The task - Take the entries that follow and return exactly the lines from the one holding "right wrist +" through the one holding "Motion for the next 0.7", both included. Nothing else is needed.

╭──

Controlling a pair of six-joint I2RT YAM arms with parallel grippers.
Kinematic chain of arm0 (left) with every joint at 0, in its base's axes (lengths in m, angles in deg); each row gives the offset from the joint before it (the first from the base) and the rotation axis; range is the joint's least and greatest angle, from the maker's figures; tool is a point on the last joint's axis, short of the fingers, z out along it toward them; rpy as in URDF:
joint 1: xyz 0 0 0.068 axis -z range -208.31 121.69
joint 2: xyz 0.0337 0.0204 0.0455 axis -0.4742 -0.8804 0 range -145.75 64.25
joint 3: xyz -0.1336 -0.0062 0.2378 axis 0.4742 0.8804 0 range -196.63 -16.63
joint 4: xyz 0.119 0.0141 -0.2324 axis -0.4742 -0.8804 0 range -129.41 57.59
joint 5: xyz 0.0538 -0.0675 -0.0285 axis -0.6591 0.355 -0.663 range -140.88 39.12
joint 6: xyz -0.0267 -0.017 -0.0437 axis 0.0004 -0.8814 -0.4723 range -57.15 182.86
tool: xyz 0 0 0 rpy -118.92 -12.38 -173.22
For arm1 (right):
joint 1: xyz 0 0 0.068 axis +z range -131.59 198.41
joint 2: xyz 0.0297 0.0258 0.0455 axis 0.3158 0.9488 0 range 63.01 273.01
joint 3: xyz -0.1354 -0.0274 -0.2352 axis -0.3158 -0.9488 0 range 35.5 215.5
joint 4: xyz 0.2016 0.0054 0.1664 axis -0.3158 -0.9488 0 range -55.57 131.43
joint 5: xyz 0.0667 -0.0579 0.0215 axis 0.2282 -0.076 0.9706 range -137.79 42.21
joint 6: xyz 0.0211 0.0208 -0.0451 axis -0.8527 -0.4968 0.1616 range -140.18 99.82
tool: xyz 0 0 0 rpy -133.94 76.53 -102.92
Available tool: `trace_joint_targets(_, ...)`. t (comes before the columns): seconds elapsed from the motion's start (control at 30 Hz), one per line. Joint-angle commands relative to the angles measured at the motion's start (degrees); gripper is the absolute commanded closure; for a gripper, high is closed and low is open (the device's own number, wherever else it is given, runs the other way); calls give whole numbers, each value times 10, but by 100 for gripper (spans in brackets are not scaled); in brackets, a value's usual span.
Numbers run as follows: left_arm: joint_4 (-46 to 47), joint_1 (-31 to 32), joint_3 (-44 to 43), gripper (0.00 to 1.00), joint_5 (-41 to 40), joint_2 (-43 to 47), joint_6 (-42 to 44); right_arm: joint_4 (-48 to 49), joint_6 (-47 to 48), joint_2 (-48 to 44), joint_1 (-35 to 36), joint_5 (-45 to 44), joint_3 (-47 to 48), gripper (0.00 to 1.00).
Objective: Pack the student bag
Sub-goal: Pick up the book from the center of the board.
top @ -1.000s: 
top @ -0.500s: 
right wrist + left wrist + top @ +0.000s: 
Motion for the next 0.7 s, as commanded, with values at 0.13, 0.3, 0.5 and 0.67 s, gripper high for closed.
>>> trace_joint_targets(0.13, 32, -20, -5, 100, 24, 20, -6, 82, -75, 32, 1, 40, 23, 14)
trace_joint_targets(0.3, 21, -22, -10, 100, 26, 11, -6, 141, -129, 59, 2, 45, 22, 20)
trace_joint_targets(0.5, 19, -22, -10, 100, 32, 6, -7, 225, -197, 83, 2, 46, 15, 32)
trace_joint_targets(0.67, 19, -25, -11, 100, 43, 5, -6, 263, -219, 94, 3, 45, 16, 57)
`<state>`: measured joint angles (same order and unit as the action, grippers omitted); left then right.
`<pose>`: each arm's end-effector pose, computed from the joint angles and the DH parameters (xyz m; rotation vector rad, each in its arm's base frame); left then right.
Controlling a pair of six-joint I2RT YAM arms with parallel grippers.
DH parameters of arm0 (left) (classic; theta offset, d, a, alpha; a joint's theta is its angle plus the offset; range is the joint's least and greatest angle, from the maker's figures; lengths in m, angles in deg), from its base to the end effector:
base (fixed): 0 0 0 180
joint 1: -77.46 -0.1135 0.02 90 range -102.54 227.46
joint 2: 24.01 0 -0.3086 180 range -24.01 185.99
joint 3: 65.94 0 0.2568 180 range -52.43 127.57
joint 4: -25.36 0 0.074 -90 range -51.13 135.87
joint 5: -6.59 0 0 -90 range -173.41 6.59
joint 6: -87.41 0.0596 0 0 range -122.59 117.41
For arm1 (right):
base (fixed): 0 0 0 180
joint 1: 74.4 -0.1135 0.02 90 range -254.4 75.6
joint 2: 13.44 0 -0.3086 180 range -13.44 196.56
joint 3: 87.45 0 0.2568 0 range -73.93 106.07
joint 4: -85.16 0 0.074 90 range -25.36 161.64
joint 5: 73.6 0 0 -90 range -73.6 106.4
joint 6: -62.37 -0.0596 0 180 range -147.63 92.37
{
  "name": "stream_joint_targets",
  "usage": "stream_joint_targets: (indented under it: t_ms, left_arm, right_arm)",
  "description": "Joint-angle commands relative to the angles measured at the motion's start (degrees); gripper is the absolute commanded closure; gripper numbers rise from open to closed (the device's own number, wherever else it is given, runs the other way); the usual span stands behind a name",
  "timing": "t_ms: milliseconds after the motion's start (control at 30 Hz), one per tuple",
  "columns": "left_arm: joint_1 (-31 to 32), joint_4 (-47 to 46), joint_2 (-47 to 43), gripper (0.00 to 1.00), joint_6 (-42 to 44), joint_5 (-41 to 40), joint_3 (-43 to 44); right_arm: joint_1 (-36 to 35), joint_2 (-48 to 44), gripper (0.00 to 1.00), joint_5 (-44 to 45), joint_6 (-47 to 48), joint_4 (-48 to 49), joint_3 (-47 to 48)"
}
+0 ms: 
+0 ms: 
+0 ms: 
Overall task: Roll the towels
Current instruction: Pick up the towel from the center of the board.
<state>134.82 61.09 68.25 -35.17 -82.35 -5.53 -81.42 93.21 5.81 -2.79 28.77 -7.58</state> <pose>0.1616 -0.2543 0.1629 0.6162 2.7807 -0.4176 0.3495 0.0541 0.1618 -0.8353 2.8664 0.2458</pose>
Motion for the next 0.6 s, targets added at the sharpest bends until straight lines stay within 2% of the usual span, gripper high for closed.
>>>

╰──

Response below -
right wrist + left wrist + top @ +0.000s: 
Motion for the next 0.7 s, as commanded, with values at 0.13, 0.3, 0.5 and 0.67 s, gripper high for closed.

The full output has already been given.